### Work task
Which lines in the records below contain the word "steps"? Copy each one.

*** Opening Available data ***

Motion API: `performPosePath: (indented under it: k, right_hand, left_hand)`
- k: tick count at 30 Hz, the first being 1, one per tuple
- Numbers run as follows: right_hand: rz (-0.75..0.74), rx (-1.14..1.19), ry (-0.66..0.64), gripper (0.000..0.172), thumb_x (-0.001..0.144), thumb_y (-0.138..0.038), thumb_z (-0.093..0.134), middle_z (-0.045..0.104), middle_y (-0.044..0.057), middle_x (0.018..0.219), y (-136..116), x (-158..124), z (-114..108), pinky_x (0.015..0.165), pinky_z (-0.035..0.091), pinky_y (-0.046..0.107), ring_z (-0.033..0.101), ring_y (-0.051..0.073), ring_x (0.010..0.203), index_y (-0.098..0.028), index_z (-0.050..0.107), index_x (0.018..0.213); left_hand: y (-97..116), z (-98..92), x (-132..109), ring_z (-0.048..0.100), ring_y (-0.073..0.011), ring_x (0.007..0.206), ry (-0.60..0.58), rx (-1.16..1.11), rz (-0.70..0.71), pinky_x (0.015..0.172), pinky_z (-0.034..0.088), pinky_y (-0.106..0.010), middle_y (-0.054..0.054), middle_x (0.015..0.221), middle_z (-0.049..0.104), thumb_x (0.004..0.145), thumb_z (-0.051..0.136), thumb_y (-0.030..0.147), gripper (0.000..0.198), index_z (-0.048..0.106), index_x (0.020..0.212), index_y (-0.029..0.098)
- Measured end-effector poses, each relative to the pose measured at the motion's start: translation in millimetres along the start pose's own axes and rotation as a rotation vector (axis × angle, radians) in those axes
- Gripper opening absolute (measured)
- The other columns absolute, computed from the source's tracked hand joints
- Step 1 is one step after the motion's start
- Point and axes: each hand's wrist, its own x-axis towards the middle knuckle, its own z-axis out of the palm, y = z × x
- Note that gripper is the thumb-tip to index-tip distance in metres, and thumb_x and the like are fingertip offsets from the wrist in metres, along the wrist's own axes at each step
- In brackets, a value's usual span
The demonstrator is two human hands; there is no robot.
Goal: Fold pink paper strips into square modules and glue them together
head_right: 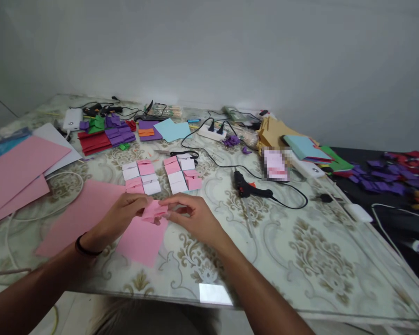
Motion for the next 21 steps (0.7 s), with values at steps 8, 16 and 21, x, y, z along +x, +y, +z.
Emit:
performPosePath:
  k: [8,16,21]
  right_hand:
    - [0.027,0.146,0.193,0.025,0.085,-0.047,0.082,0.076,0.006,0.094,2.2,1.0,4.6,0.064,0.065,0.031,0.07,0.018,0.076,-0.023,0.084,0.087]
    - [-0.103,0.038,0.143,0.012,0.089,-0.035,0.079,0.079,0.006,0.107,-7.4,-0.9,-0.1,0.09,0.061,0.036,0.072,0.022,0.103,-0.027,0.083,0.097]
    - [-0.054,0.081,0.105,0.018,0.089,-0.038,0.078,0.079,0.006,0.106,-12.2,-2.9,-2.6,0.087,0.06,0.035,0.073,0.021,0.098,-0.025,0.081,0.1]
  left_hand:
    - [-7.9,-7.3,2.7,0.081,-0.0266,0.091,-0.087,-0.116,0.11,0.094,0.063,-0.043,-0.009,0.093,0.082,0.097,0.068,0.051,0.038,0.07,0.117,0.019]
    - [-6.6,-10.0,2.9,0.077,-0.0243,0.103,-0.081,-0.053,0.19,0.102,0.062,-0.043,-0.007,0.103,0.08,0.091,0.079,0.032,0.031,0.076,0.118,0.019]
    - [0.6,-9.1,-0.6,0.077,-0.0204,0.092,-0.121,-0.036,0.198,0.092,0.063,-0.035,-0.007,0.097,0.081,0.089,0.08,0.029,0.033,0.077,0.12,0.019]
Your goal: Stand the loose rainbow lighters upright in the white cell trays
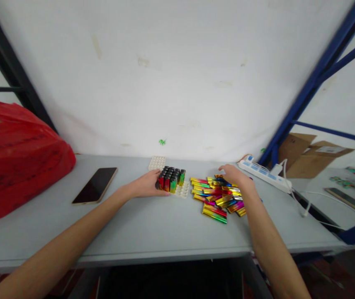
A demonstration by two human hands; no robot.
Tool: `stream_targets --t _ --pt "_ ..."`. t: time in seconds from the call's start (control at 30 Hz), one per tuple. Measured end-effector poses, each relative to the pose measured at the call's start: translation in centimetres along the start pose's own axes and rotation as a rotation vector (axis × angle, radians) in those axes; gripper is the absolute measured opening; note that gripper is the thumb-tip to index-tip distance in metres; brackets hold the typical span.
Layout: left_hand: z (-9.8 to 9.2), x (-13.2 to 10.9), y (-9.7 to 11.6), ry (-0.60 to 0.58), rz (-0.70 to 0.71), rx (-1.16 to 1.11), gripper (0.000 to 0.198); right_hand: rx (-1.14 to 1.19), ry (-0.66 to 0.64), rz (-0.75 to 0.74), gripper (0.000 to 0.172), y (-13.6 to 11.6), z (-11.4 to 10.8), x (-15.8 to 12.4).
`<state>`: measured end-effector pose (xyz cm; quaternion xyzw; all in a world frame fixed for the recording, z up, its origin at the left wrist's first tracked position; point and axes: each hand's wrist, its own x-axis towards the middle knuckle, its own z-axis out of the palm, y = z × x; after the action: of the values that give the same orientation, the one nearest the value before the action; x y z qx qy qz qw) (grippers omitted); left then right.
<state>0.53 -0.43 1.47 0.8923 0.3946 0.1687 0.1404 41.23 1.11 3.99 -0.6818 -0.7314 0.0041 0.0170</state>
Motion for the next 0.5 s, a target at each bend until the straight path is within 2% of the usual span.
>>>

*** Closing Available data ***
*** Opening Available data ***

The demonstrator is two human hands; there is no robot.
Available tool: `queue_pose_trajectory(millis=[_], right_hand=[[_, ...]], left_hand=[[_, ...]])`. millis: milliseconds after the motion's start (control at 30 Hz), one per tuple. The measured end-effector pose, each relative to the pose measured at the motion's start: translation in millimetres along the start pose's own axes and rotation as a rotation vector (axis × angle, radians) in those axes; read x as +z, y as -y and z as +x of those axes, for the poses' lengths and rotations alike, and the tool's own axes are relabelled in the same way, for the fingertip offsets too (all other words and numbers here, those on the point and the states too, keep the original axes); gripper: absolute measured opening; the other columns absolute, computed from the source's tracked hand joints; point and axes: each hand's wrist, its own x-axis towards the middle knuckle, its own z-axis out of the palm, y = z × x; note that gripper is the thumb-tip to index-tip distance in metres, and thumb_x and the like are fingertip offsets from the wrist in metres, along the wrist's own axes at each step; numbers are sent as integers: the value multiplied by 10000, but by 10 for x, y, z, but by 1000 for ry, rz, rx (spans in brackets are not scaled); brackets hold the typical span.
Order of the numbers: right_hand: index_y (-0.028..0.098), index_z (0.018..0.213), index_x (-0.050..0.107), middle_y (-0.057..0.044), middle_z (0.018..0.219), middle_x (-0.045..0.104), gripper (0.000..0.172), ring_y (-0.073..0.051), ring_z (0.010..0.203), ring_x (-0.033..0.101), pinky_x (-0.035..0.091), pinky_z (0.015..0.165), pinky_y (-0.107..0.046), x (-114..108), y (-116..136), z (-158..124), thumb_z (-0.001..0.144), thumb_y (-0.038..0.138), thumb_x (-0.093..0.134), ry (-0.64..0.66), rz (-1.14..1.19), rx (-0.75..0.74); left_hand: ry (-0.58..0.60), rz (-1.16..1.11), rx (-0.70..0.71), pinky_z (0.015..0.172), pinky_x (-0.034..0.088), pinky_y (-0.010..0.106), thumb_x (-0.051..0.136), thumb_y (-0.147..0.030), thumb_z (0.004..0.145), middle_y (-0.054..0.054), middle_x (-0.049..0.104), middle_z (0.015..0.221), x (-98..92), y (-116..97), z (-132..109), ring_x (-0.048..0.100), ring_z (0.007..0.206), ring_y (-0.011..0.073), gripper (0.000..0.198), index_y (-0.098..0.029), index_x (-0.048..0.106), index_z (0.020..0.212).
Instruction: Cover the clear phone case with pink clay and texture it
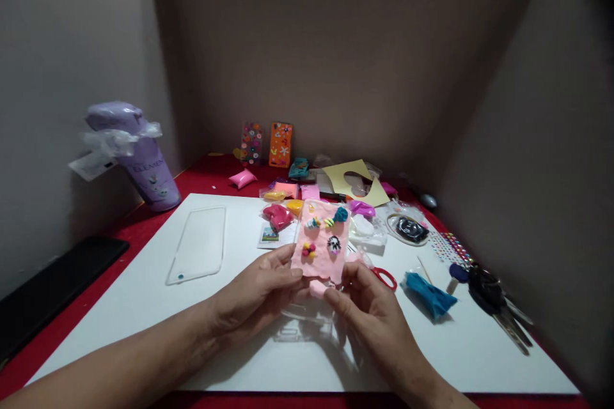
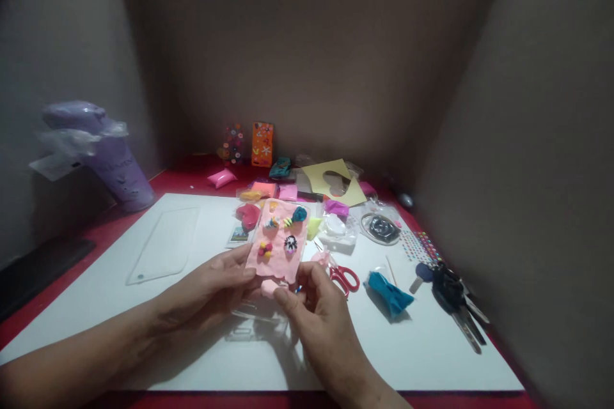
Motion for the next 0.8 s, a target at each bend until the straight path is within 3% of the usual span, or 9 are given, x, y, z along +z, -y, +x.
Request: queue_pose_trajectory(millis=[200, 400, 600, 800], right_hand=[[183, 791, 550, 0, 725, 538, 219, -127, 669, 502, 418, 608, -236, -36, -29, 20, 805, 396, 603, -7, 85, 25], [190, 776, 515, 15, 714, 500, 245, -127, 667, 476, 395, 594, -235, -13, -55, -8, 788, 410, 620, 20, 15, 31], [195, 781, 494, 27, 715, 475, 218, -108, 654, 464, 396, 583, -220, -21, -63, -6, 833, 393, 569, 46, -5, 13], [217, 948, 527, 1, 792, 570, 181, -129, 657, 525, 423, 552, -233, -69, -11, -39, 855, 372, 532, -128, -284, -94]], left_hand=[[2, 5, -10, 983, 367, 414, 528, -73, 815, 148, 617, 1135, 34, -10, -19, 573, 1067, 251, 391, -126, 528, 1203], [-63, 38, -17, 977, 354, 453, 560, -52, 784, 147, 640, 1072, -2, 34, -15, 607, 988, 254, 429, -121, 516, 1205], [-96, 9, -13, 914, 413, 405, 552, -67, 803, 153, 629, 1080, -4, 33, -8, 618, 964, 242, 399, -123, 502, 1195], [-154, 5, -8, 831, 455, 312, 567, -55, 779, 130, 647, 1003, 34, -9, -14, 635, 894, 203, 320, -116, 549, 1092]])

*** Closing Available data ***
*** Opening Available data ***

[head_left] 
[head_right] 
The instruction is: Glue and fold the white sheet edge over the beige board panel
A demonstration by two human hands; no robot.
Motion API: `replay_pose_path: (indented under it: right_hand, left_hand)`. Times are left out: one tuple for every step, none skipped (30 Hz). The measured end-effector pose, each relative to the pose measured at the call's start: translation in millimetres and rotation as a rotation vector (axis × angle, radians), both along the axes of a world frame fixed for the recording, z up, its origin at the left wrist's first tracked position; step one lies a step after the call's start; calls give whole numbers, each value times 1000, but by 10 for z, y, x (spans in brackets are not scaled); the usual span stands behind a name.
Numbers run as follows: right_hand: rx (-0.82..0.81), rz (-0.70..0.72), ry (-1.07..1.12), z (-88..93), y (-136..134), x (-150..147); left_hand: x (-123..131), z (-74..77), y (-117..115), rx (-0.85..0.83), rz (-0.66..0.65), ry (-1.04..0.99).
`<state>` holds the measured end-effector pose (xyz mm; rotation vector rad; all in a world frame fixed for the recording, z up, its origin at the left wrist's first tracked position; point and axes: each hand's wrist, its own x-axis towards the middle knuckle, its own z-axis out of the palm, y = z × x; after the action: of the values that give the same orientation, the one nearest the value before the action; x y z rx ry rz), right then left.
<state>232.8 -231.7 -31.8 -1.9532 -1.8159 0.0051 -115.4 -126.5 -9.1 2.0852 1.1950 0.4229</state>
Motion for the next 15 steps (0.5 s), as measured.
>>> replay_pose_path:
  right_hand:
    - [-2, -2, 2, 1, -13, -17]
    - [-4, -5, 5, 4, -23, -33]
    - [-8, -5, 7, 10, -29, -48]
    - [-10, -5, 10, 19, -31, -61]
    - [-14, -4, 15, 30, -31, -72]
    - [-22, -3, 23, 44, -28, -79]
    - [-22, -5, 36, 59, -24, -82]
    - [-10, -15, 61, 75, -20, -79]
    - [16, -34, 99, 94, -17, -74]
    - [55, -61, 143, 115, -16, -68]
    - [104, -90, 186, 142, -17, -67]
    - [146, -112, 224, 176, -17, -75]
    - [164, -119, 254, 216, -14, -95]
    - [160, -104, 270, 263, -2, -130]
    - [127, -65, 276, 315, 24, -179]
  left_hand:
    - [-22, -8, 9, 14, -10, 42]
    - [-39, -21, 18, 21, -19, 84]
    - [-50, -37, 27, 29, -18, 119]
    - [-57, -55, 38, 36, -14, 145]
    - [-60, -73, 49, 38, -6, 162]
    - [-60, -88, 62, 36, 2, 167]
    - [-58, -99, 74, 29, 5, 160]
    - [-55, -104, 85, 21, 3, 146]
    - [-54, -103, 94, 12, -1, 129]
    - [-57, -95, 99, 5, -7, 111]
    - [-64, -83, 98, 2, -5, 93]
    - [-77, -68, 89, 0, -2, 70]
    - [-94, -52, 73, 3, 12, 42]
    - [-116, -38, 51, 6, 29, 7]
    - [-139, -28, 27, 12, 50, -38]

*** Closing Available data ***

### Completed task
Motion for the next 21 steps (0.7 s), with values at steps 8, 16 and 21, x, y, z along +x, +y, +z.
Motion for the next 15 steps (0.5 s), as measured.

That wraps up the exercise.